◆ REQUIRED ACTION:
For the listing that follows, give again exactly the lines from the one with "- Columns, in" to the one with "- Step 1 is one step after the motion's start", including both.

◆ DATA SECTION:
★ ★ ★ ★ ★

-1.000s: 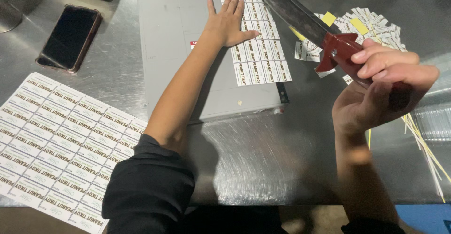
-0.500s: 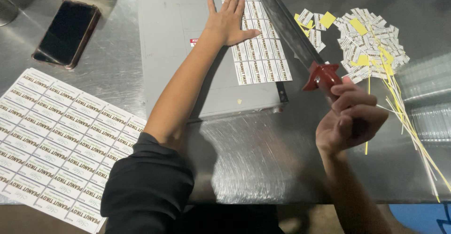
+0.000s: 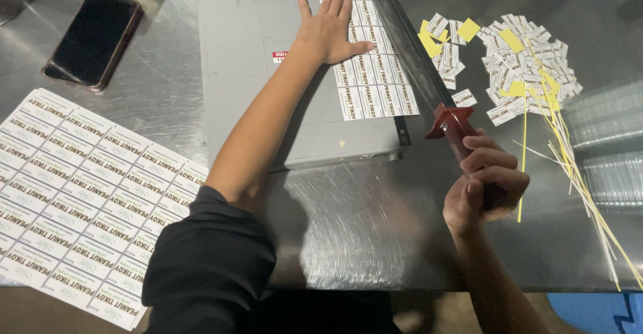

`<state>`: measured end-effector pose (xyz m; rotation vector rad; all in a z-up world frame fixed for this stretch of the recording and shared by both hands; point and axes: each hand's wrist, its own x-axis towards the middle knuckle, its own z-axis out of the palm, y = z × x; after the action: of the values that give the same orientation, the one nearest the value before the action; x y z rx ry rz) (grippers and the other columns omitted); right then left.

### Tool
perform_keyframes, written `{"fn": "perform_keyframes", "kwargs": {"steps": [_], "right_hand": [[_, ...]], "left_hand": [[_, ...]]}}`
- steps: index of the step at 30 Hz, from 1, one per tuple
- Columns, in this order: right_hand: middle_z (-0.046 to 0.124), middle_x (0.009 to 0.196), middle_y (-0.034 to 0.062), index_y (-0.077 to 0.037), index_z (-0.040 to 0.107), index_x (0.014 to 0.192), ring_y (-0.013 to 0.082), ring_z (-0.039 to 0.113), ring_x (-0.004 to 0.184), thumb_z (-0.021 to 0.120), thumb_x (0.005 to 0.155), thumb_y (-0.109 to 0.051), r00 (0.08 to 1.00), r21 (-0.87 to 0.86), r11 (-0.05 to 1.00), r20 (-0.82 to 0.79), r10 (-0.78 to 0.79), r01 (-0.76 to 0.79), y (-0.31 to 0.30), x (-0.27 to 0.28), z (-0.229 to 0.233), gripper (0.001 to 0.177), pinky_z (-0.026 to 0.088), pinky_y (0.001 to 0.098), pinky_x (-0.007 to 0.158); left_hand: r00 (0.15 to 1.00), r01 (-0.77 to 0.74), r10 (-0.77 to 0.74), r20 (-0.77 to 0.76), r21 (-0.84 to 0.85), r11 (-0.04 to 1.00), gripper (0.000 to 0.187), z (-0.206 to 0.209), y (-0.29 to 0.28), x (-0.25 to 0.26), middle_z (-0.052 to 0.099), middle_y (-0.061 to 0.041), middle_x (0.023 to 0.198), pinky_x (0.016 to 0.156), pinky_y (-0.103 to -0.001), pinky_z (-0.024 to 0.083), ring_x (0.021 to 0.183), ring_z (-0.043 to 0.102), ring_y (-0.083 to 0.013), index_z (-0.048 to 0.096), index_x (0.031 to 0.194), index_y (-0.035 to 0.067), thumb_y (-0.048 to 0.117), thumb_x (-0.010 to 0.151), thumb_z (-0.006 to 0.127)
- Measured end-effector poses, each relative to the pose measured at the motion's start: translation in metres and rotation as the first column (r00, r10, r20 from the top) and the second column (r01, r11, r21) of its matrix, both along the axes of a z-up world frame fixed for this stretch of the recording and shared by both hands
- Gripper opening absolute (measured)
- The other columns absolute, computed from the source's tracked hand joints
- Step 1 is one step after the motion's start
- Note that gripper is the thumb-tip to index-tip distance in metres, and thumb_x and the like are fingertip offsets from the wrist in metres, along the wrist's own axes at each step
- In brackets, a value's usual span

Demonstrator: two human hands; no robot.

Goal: The person uses a manual paper cutter to slice a large sheet of printed labels into individual strips. They repeatedly align the paper against the cutter's guide, press down the lever to cut, and then reposition the sheet to continue the process. The cut strips accumulate on the table surface.

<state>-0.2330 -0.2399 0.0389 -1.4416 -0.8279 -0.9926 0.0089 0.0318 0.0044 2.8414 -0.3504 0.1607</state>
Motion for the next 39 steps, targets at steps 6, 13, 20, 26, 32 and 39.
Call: {"fn": "perform_keyframes", "kwargs": {"steps": [6, 13, 20, 26, 32, 39], "right_hand": [[0.058, 0.099, 0.0094, -0.010, 0.046, 0.106, 0.0220, 0.067, 0.108, 0.059, 0.108, -0.029, 1.000, -0.038, 0.999, 0.000, -0.002, 0.002, 0.000, -0.001, 0.007, 0.024, 0.056, 0.0431, 0.108], [0.058, 0.103, 0.0092, -0.011, 0.044, 0.108, 0.0219, 0.065, 0.113, 0.061, 0.106, -0.030, 1.000, -0.076, 0.997, 0.017, 0.009, -0.008, -0.006, -0.001, -0.008, 0.025, 0.054, 0.0441, 0.112], [0.060, 0.102, 0.0110, -0.010, 0.045, 0.107, 0.0258, 0.063, 0.116, 0.059, 0.101, -0.023, 1.000, -0.175, 0.984, 0.010, 0.013, -0.011, -0.021, -0.007, -0.033, 0.021, 0.051, 0.0459, 0.111], [0.061, 0.106, 0.0119, -0.009, 0.044, 0.108, 0.0274, 0.062, 0.123, 0.061, 0.100, -0.017, 0.997, -0.265, 0.964, -0.080, -0.014, -0.007, -0.033, -0.019, -0.040, 0.021, 0.048, 0.0479, 0.116], [0.062, 0.110, 0.0131, -0.009, 0.045, 0.109, 0.0291, 0.060, 0.131, 0.060, 0.095, -0.008, 0.990, -0.319, 0.948, -0.131, -0.058, 0.013, -0.037, -0.025, -0.041, 0.020, 0.046, 0.0503, 0.121], [0.063, 0.113, 0.0135, -0.007, 0.047, 0.105, 0.0303, 0.061, 0.130, 0.062, 0.089, 0.002, 0.984, -0.425, 0.905, -0.146, -0.098, 0.027, -0.044, -0.033, -0.050, 0.024, 0.048, 0.0526, 0.121]], "left_hand": [[1.000, -0.004, 0.004, 0.003, 0.020, 1.000, 0.126, -0.002, -0.003, 0.002, 0.018, -0.022, 0.168, 0.110, -0.080, -0.009, 0.157, 0.013, -0.0332, 0.022, 0.159, -0.001, 0.093, 0.078, 0.043], [1.000, 0.000, 0.000, 0.019, 0.002, 1.000, 0.125, -0.001, -0.001, 0.000, 0.019, -0.022, 0.167, 0.109, -0.082, -0.008, 0.156, 0.014, -0.0334, 0.023, 0.159, -0.002, 0.092, 0.078, 0.043], [0.999, 0.008, -0.007, 0.034, -0.011, 1.000, 0.123, -0.001, 0.000, -0.001, 0.021, -0.021, 0.167, 0.108, -0.082, -0.007, 0.156, 0.015, -0.0340, 0.026, 0.158, -0.001, 0.091, 0.078, 0.045], [0.999, 0.002, 0.000, 0.051, -0.027, 1.000, 0.125, -0.004, -0.001, 0.000, 0.021, -0.022, 0.167, 0.107, -0.083, -0.007, 0.156, 0.016, -0.0330, 0.026, 0.158, -0.003, 0.092, 0.078, 0.045], [1.000, 0.008, -0.007, 0.030, -0.025, 1.000, 0.124, -0.003, 0.000, 0.001, 0.020, -0.022, 0.167, 0.107, -0.082, -0.009, 0.156, 0.014, -0.0329, 0.026, 0.158, -0.002, 0.091, 0.078, 0.045], [1.000, 0.007, -0.007, 0.030, -0.027, 1.000, 0.124, -0.003, 0.000, 0.001, 0.019, -0.021, 0.167, 0.109, -0.082, -0.009, 0.156, 0.012, -0.0326, 0.026, 0.159, -0.001, 0.091, 0.078, 0.046]]}}
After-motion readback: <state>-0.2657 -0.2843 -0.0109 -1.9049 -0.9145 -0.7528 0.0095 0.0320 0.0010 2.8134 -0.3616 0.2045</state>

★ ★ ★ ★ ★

◆ YOUR SOLUTION:
- Columns, in this order: right_hand: middle_z (-0.046 to 0.124), middle_x (0.009 to 0.196), middle_y (-0.034 to 0.062), index_y (-0.077 to 0.037), index_z (-0.040 to 0.107), index_x (0.014 to 0.192), ring_y (-0.013 to 0.082), ring_z (-0.039 to 0.113), ring_x (-0.004 to 0.184), thumb_z (-0.021 to 0.120), thumb_x (0.005 to 0.155), thumb_y (-0.109 to 0.051), r00 (0.08 to 1.00), r21 (-0.87 to 0.86), r11 (-0.05 to 1.00), r20 (-0.82 to 0.79), r10 (-0.78 to 0.79), r01 (-0.76 to 0.79), y (-0.31 to 0.30), x (-0.27 to 0.28), z (-0.229 to 0.233), gripper (0.001 to 0.177), pinky_z (-0.026 to 0.088), pinky_y (0.001 to 0.098), pinky_x (-0.007 to 0.158); left_hand: r00 (0.15 to 1.00), r01 (-0.77 to 0.74), r10 (-0.77 to 0.74), r20 (-0.77 to 0.76), r21 (-0.84 to 0.85), r11 (-0.04 to 1.00), gripper (0.000 to 0.187), z (-0.206 to 0.209), y (-0.29 to 0.28), x (-0.25 to 0.26), middle_z (-0.052 to 0.099), middle_y (-0.061 to 0.041), middle_x (0.023 to 0.198), pinky_x (0.016 to 0.156), pinky_y (-0.103 to -0.001), pinky_z (-0.024 to 0.083), ring_x (0.021 to 0.183), ring_z (-0.043 to 0.102), ring_y (-0.083 to 0.013), index_z (-0.048 to 0.096), index_x (0.031 to 0.194), index_y (-0.035 to 0.067), thumb_y (-0.048 to 0.117), thumb_x (-0.010 to 0.151), thumb_z (-0.006 to 0.127)
- Measured end-effector poses, each relative to the pose measured at the motion's start: translation in metres and rotation as the first column (r00, r10, r20 from the top) and the second column (r01, r11, r21) of its matrix, both along the axes of a z-up world frame fixed for this stretch of the recording and shared by both hands
- Gripper opening absolute (measured)
- The other columns absolute, computed from the source's tracked hand joints
- Step 1 is one step after the motion's start

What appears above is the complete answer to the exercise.